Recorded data
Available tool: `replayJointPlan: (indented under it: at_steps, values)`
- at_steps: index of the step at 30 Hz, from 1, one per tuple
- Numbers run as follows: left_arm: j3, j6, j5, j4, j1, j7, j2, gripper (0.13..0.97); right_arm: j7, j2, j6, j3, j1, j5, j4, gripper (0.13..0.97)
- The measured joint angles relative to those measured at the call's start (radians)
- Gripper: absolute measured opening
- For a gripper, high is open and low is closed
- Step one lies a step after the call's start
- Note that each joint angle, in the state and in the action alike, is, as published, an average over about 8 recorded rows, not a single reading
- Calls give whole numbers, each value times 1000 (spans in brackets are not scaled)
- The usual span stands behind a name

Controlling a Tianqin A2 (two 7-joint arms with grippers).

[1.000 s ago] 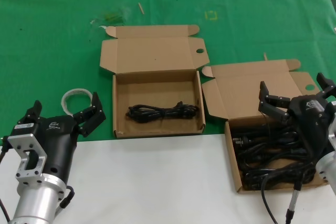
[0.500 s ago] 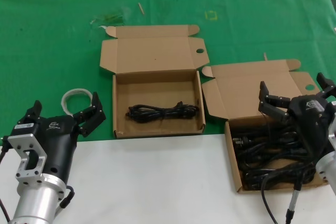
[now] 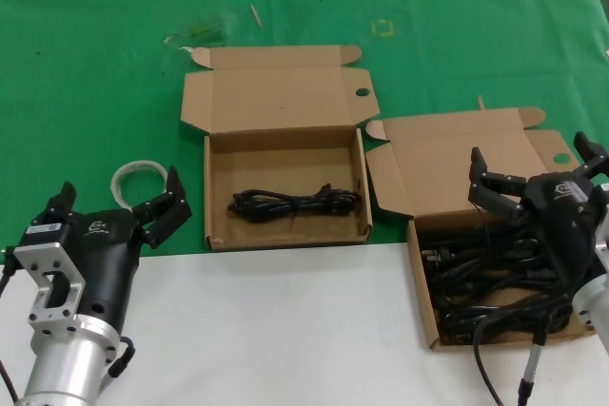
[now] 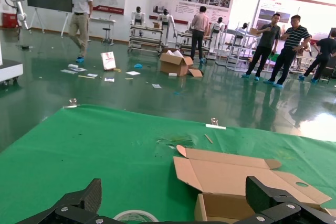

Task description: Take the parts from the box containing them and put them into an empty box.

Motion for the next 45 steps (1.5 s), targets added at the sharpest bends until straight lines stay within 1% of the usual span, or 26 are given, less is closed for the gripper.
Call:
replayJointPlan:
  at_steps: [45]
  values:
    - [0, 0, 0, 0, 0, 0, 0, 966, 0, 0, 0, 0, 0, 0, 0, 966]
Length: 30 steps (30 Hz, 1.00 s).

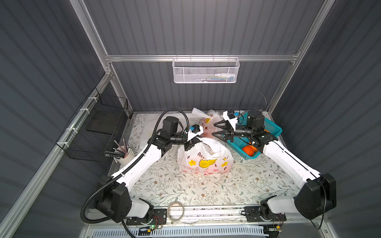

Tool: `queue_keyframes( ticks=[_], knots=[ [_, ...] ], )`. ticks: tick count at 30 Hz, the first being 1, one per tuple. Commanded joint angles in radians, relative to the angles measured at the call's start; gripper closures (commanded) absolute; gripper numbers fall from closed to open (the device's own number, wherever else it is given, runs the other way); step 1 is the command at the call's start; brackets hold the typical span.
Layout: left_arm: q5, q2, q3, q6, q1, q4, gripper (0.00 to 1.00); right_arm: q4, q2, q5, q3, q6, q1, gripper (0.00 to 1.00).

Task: Place the oranges into plastic bags & tie knots
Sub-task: Tie the plastic bag at the center of the board.

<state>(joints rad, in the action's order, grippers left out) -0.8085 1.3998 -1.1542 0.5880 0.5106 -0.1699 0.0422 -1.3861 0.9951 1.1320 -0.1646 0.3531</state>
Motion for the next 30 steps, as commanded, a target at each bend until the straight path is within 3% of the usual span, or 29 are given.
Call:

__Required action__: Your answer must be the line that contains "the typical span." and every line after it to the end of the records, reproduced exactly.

__The answer__:
Tool: `queue_keyframes( ticks=[_], knots=[ [_, ...] ], )`. ticks: tick count at 30 Hz, the first being 1, one per tuple. Commanded joint angles in radians, relative to the angles measured at the call's start; gripper closures (commanded) absolute; gripper numbers fall from closed to open (the device's own number, wherever else it is given, runs the other way); step 1 is the command at the call's start; brackets hold the typical span.
Layout: left_arm: q5, q2, q3, q6, q1, q4, gripper (0.00 to 1.00); right_arm: q4, q2, q5, q3, q6, q1, gripper (0.00 to 1.00).

Task: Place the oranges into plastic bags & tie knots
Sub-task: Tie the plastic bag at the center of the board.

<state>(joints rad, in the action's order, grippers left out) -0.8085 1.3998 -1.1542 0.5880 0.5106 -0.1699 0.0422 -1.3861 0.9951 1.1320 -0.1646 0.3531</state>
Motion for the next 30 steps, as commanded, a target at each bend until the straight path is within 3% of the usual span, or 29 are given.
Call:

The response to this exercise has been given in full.